Chapter 1 explores the role that income taxes play in shaping taxpayers' perceptions of income distributions. Contrary to the predictions of classical models, low-income people tend to display lower support for redistribution due to a biased perception of society's income distribution. Can income taxes themselves amplify or reduce that bias? I present a theoretical framework that maps the information from the tax schedule onto informative signals that taxpayers use to infer their perceived position in the income distribution. Running probabilistic regression analysis on data from the General Social Survey, I find evidence supporting that changes in the federal income tax system influenced the perceptions of income ranks observed in the USA in the last decades. To identify causality in a controlled environment, I then test the main predictions of the theoretical model by randomising tax systems in an online experiment conducted on Amazon Mechanical Turk with American workers. The results of a large pilot identify statistically significant differences between individuals facing a proportional tax system with a unique average tax rate and those facing a progressive tax system with increasing marginal tax rates. Compared to no tax information (control), facing the progressive tax system used in the experiment induced a 12% higher perceived average income level and a 25% lower perceived probability of being above the average income level among low-income individuals. In contrast, the proportional system did not generate significant differences. These findings encourage further research to identify the exact elements in a tax schedule that generate a bias that can affect support for redistributive policies.

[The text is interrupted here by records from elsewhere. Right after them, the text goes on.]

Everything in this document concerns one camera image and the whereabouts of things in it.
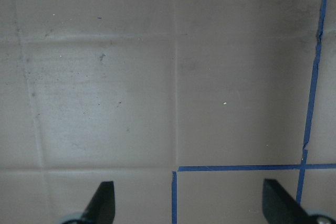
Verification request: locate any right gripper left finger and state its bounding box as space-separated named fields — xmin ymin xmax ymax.
xmin=60 ymin=181 xmax=116 ymax=224

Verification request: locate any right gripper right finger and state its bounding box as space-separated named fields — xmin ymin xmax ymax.
xmin=262 ymin=179 xmax=335 ymax=224

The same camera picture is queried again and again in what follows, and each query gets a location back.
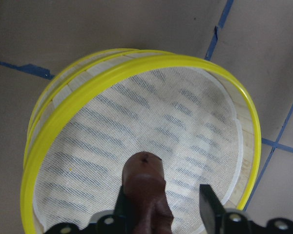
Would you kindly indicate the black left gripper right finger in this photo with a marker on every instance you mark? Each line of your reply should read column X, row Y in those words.
column 211, row 209

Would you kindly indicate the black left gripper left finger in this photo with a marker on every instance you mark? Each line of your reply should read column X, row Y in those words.
column 121, row 212

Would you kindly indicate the brown bun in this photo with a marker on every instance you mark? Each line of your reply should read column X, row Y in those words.
column 144, row 185

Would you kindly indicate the yellow top steamer layer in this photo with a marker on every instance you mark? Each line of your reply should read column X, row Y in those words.
column 193, row 114

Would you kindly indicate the yellow steamer layer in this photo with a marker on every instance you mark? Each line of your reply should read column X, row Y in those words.
column 64, row 77
column 193, row 114

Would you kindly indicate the yellow bottom steamer layer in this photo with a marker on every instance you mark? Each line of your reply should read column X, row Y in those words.
column 64, row 77

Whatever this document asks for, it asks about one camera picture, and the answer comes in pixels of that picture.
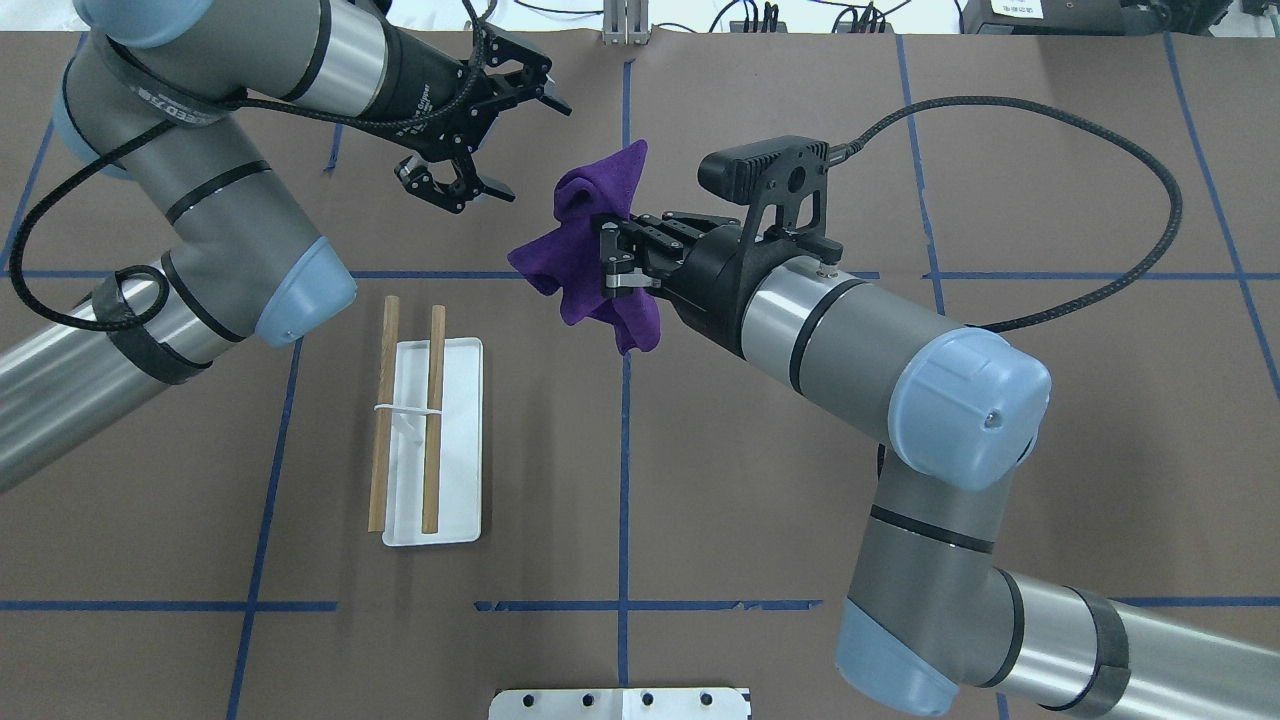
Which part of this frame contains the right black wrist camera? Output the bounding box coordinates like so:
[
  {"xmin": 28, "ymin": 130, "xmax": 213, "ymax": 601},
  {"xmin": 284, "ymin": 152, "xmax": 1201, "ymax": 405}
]
[{"xmin": 698, "ymin": 135, "xmax": 844, "ymax": 266}]

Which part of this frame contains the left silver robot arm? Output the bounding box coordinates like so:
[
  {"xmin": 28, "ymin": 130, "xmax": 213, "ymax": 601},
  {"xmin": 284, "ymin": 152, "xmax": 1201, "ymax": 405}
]
[{"xmin": 1, "ymin": 1, "xmax": 571, "ymax": 491}]

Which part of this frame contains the white rack centre post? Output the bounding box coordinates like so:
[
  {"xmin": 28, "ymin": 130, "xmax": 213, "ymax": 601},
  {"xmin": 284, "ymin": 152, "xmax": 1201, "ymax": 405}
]
[{"xmin": 374, "ymin": 404, "xmax": 443, "ymax": 446}]

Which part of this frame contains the lower wooden rack bar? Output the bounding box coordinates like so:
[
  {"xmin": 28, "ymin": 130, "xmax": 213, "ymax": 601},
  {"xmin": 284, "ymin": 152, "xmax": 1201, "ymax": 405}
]
[{"xmin": 420, "ymin": 305, "xmax": 447, "ymax": 534}]

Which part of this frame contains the purple towel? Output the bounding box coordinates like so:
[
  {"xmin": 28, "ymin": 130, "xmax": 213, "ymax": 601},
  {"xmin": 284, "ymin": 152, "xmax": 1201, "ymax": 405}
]
[{"xmin": 507, "ymin": 138, "xmax": 660, "ymax": 355}]

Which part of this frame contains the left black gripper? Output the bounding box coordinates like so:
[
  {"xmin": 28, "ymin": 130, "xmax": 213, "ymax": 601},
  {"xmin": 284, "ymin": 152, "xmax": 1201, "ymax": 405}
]
[{"xmin": 372, "ymin": 23, "xmax": 573, "ymax": 214}]

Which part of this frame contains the white rack base tray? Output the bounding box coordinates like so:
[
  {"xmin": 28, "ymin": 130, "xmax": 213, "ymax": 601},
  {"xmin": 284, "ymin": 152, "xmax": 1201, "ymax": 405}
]
[{"xmin": 381, "ymin": 337, "xmax": 484, "ymax": 547}]

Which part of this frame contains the black computer box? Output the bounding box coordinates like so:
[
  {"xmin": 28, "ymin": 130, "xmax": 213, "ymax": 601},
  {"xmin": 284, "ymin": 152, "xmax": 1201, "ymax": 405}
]
[{"xmin": 960, "ymin": 1, "xmax": 1231, "ymax": 36}]

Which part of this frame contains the aluminium frame post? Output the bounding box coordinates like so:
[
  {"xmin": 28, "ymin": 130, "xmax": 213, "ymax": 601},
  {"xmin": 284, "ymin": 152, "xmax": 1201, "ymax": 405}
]
[{"xmin": 602, "ymin": 0, "xmax": 652, "ymax": 47}]

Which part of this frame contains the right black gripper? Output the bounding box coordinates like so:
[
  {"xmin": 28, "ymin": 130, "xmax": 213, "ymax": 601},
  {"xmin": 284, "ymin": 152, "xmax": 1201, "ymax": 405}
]
[{"xmin": 591, "ymin": 211, "xmax": 791, "ymax": 357}]

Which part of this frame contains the black braided cable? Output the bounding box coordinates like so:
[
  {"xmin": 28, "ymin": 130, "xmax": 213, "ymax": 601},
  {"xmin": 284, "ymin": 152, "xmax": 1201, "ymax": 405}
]
[
  {"xmin": 826, "ymin": 96, "xmax": 1184, "ymax": 333},
  {"xmin": 8, "ymin": 0, "xmax": 500, "ymax": 333}
]

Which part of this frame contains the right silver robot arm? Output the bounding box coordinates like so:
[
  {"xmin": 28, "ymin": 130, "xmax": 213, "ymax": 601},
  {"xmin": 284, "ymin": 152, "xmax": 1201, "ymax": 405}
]
[{"xmin": 591, "ymin": 213, "xmax": 1279, "ymax": 719}]

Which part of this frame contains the right black braided cable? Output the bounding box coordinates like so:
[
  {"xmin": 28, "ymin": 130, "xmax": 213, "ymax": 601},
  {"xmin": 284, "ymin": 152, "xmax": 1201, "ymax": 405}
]
[{"xmin": 826, "ymin": 96, "xmax": 1184, "ymax": 333}]

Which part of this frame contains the left black braided cable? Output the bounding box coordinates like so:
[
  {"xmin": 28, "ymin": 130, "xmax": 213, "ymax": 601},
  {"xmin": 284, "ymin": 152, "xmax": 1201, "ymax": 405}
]
[{"xmin": 8, "ymin": 0, "xmax": 500, "ymax": 333}]

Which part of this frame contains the wooden rack bar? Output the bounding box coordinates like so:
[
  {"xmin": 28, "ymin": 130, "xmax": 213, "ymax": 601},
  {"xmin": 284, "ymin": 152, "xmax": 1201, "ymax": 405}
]
[
  {"xmin": 420, "ymin": 305, "xmax": 447, "ymax": 534},
  {"xmin": 367, "ymin": 295, "xmax": 401, "ymax": 533}
]

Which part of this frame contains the upper wooden rack bar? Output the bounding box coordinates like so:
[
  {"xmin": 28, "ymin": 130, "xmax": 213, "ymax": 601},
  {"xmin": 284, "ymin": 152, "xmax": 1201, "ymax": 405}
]
[{"xmin": 367, "ymin": 295, "xmax": 401, "ymax": 533}]

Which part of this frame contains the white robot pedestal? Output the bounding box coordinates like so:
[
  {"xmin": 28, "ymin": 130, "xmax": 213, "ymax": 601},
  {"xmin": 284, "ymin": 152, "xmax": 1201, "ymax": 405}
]
[{"xmin": 488, "ymin": 687, "xmax": 753, "ymax": 719}]

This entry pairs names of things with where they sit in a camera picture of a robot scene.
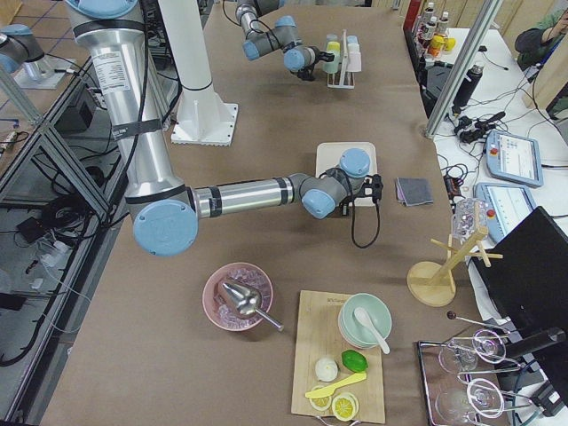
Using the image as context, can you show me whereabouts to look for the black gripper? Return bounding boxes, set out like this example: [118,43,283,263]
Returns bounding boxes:
[339,174,383,216]
[295,45,335,82]

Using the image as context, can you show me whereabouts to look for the green cup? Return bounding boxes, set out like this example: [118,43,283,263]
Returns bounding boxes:
[321,51,341,75]

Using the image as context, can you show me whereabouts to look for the white rabbit tray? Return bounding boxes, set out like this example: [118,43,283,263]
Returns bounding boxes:
[302,142,378,218]

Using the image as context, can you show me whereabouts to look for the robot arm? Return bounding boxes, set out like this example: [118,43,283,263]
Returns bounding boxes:
[67,1,383,256]
[235,0,337,81]

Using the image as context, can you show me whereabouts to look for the yellow cup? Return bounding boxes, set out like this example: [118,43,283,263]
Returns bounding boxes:
[326,41,341,55]

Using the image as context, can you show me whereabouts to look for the pink cup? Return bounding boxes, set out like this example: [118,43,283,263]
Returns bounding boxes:
[347,51,362,73]

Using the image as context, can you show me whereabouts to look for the cream white cup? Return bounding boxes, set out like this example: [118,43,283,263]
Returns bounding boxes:
[347,43,360,54]

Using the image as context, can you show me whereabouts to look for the black glass rack tray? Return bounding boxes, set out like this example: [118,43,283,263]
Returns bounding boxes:
[414,338,568,426]

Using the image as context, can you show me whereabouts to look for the grey folded cloth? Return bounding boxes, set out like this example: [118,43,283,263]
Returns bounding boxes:
[395,177,433,207]

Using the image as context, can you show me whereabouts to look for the crystal glass on stand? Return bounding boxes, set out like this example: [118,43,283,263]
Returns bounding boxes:
[452,198,487,242]

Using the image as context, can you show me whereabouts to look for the wooden mug tree stand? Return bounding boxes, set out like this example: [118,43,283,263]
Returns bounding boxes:
[406,225,503,307]

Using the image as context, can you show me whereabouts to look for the white ceramic spoon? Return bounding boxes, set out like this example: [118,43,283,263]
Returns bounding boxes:
[354,307,391,355]

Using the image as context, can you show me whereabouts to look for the blue teach pendant near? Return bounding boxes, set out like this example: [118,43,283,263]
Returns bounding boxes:
[474,183,537,243]

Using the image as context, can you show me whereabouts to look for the blue teach pendant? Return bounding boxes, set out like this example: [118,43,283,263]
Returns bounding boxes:
[485,130,544,187]
[474,183,537,243]

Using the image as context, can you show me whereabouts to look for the blue teach pendant far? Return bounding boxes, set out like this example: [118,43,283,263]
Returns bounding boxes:
[485,130,544,187]

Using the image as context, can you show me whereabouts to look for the black water bottle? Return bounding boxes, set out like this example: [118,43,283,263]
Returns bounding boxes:
[454,62,485,109]

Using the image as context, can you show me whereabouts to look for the mint green top bowl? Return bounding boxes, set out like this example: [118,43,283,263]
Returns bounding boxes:
[339,291,393,345]

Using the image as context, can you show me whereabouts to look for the pink bottom stacked bowl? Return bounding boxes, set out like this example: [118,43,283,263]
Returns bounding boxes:
[337,315,379,349]

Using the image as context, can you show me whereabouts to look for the bamboo cutting board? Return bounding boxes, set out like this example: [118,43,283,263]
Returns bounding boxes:
[289,289,387,422]

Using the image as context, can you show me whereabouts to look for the metal ice scoop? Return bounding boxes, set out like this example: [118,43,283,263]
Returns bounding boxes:
[217,279,284,332]

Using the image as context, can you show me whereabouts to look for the green lime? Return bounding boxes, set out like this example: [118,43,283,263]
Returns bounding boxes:
[341,350,368,373]

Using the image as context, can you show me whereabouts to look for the black monitor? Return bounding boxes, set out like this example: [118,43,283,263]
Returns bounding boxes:
[473,207,567,334]

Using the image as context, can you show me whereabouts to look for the pink bowl with ice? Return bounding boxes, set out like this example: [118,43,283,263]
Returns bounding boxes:
[202,262,273,331]

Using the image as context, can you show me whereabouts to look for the yellow plastic knife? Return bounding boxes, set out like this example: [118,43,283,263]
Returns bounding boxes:
[304,372,367,399]

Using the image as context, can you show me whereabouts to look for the lemon half slice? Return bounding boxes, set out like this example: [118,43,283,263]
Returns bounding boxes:
[331,392,359,422]

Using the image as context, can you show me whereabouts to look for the clear wine glass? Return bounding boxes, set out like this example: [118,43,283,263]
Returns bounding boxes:
[434,377,533,426]

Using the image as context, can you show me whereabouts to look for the white wire cup rack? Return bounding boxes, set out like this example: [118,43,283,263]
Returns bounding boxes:
[326,29,356,90]

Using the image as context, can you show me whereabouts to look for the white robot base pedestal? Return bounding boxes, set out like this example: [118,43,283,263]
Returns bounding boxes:
[159,0,238,146]

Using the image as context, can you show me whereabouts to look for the aluminium frame post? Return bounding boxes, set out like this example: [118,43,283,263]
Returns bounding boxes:
[424,0,503,139]

Chapter 2 evaluates the pass-through of sugar taxes on soft drinks in online markets. The UK introduced the Soft Drinks Industry Levy (SDIL), a sort of sugar tax levied on producers, in April 2018. Using web-scraped daily prices from Amazon for non-alcoholic beverages sold in the UK, I explore the pass-through of such tax to online market prices of soft drinks. In addition to the traditional measure of average pass-through, I estimate the impact of the tax on prices of direct (untaxed) substitutes, and I compare categories and package sizes facing different demand elasticity and levels of market concentration. My results confirm the predictions of a general model of tax pass-through in a market with imperfect v competition and product differentiation. The UK sugar drinks affected by the SDIL experienced full pass-through of the tax to consumer prices on average, with over-shifting on middle-sized packages (400ml-999ml). The impact of the tax was larger on prices of cola drinks, the category with lower demand elasticity and higher market concentration. At the same time, prices of sugar-free alternatives also increased by nearly 40% of the tax value, despite being exempted from it.
Chapter 3 investigates the impact of psychological pricing on the pass-through of soda taxes. Following the path of a growing number of countries and the recommendations of the WHO, Spain increased taxes on sweetened soft drinks on 1st January 2021. Nevertheless, the evidence on pass-through of such corrective taxes is mixed, with estimates ranging from 30% to above 100%. Furthermore, psychological pricing is widespread in grocery stores, with over 60 per cent of product prices with odd endings (e.g. .49 or .99) in some countries, and has been linked to price rigidity in other settings. Using web-scraped prices data from three major supermarket chains in Spain, I estimate that psychological prices are a significant determinant of tax pass-through. Looking at the last digit of prices, I find that the VAT tax increase on sweetened drinks overcame the price rigidity of zero and nine-ending prices observed in control items. Indeed, products initially priced at round endings (double zero) over-shifted the tax on consumer prices. On the other hand, items initially priced around the half of a Euro (with the cents digits between 40 and 58) experienced partial pass-through levels below 75 per cent. This implies that corrective taxes may result in more significant price increases in markets with a higher frequency of round endings, even if those endings usually increase the price-rigidity of products facing smaller cost shocks. It also confirms that a tax that accounts for ten per cent of product prices is enough to raise the prices of unhealthy drinks significantly, overcoming the rigidity effect of psychological price endings.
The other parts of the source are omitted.